# advice for young beagle training?



## cdacker (Jan 10, 2011)

I've been running my pup Rocky (11 months) 1-3 times a week consistently since Oct. Been running mostly in an area of a fairly high concentration of Hare. Starting to wonder if that's a mistake. Didn't seem to be a problem before the snow, but now it seems Rocky isn't consistently staying on the same rabbit. He runs quite fast, and during ideal tracking conditions he would stay on track and circle them back. But now, with the snow, it seems like he loses the trail more easily by over running it ... most of the time he will come back and do small circles to attempt to pick up where he lost it, but sometimes it seems like he simply picks up on another rabbit rather than be persistent with the original one. I'm wondering if because of there being a good concentration of rabbits he's learning that he can simply keep running to find another one rather than be slow and steady on the track he's on? And maybe it would be better to run him where the numbers are a bit lower so he has to work a bit more on a single rabbit? Inexperienced hound owner here looking for advice.


----------



## Waif (Oct 27, 2013)

He may be losing them on the "checks". The sharp turn a rabbit can make. That is where you see him doing the circling.
Patience helping him sort it out ,with him figuring it out with your assistance is what I did with such cases. Running the rabbit with the dog rather than waiting a bit back from where it was jumped. A rabbit can think and turn sharp. A fired up runnin dog over runs them checks easy enough. Depending on scent conditions some dogs are running the scent rather than tracks. That sharp turn gets lost that way too.
Just one of those things. Like an occasional pup being introduced and running a track backwards, or one I had that would stand and check nearest tree when a scent was lost.
(Don't ask how I was responsible for that... but shooting treed animals can have that effect:rant

A single prey could help but still needs to sort out checks.


----------



## FREEPOP (Apr 11, 2002)

Hare can be pretty tricky. I've watched them climb a blow down and jump off. That can give the dog fits.


----------



## micooner (Dec 20, 2003)

I think you answered your own question. "The trouble started when I started running on the SNOW," Some dogs will never be good snow dogs, some will, your dog is young give him some time to see if he will work it out.


----------



## Jumpshootin' (Jul 6, 2000)

Before snow he had to rely on his nose. It's always best to start a pup without snow.
Now with lots of hare and tracks to see he's running like being shot out of a cannon. Typical a lot of young males. As he matures he should settle down and rely on his nose again.
He's still a pup. Just keep getting him on the bunnies.


----------



## brownitsdown84 (Jan 19, 2009)

Jumpshootin' said:


> Before snow he had to rely on his nose. It's always best to start a pup without snow.
> Now with lots of hare and tracks to see he's running like being shot out of a cannon. Typical a lot of young males. As he matures he should settle down and rely on his nose again.
> He's still a pup. Just keep getting him on the bunnies.



Exactly!


----------



## FREEPOP (Apr 11, 2002)

I was a very proud papa the day I shot a rabbit and I called the dogs over. They took one wiff, went back to where they were and continued to track the rabbit. I ended up shooting that one too.


----------



## cdacker (Jan 10, 2011)

Jumpshootin' said:


> Before snow he had to rely on his nose. It's always best to start a pup without snow.
> Now with lots of hare and tracks to see he's running like being shot out of a cannon. Typical a lot of young males. As he matures he should settle down and rely on his nose again.
> He's still a pup. Just keep getting him on the bunnies.

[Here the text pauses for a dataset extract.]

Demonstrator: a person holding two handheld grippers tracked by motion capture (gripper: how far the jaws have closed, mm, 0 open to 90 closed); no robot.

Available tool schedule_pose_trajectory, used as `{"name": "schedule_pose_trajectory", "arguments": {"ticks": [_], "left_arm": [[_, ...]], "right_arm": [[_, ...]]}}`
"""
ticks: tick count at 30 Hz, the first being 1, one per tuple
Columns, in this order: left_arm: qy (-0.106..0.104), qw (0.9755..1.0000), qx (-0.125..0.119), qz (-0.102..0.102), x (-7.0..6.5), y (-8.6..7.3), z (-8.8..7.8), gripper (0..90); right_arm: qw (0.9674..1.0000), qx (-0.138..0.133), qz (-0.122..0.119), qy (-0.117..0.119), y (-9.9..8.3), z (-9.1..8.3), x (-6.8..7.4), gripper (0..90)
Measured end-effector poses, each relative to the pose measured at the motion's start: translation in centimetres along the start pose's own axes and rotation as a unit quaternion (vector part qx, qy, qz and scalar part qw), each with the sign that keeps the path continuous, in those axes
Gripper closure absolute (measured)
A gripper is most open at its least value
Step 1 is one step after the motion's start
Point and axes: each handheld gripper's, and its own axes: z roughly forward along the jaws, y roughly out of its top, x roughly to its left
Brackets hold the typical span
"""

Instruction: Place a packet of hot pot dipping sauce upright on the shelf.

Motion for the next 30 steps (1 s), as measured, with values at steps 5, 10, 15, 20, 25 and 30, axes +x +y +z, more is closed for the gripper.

Curious .. you are saying that he will actually run on visuals (tracks)? Wasn't aware of that, but it makes sense as to why he would be more fired up and over run some times.
Got a chance to get him on cottontail last night. Boy, what a difference from hare. 100 - 200 yard circles rather than 500. He did real well on the first run, brought it back two separate times (a flung some lead and missed three times). The second he seemed to struggle a bit more with, but still ran it in a circle and we killed that one. Because we were in some more open country than where I have been running hare, I was able to witness what he's doing. On a hot trail, he gets fired up and runs fast head up howling and sometimes loses the trail, but quickly comes back to pick it back up. Just needs to learn to take it a little slower with nose to the ground more I believe. Like I said though, only 11 months so lots of learning to do.
Thanks to everyone for the feedback. Hopefully I'll get out again in a few days and post some pics.


----------



## Waif (Oct 27, 2013)

Keep it fun and let him know when he is doin good.
With my hounds that were not spectacular each tried their best and for that I was content.
Sure different not running them and hunting by myself. Left a void.


----------



## FREEPOP (Apr 11, 2002)

Waif said:


> Keep it fun and let him know when he is doin good.
> With my hounds that were not spectacular each tried their best and for that I was content.
> Sure different not running them and hunting by myself. Left a void.


I agree, a good companion that doesn't chase deer and does get the rabbits running is great!


----------



## Jumpshootin' (Jul 6, 2000)

cdacker said:


> Curious .. you are saying that he will actually run on visuals (tracks)?


Yes. My males are now 7.5 and 4 years old. When young each would start to sight trail in the snow. Now they'll stick their nose in a track, and if there's no scent will just move on. No further interest. But my hounds are very hot nosed dogs. If it isn't a fresh scent they don't mess around much trying to figure it out.


----------



## steve w (Feb 15, 2004)

cdacker said:


> Curious .. you are saying that he will actually run on visuals (tracks)? Wasn't aware of that, but it makes sense as to why he would be more fired up and over run some times.
> Got a chance to get him on cottontail last night. Boy, what a difference from hare. 100 - 200 yard circles rather than 500. He did real well on the first run, brought it back two separate times (a flung some lead and missed three times). The second he seemed to struggle a bit more with, but still ran it in a circle and we killed that one. Because we were in some more open country than where I have been running hare, I was able to witness what he's doing. On a hot trail, he gets fired up and runs fast head up howling and sometimes loses the trail, but quickly comes back to pick it back up. Just needs to learn to take it a little slower with nose to the ground more I believe. Like I said though, only 11 months so lots of learning to do.
> Thanks to everyone for the feedback. Hopefully I'll get out again in a few days and post some pics.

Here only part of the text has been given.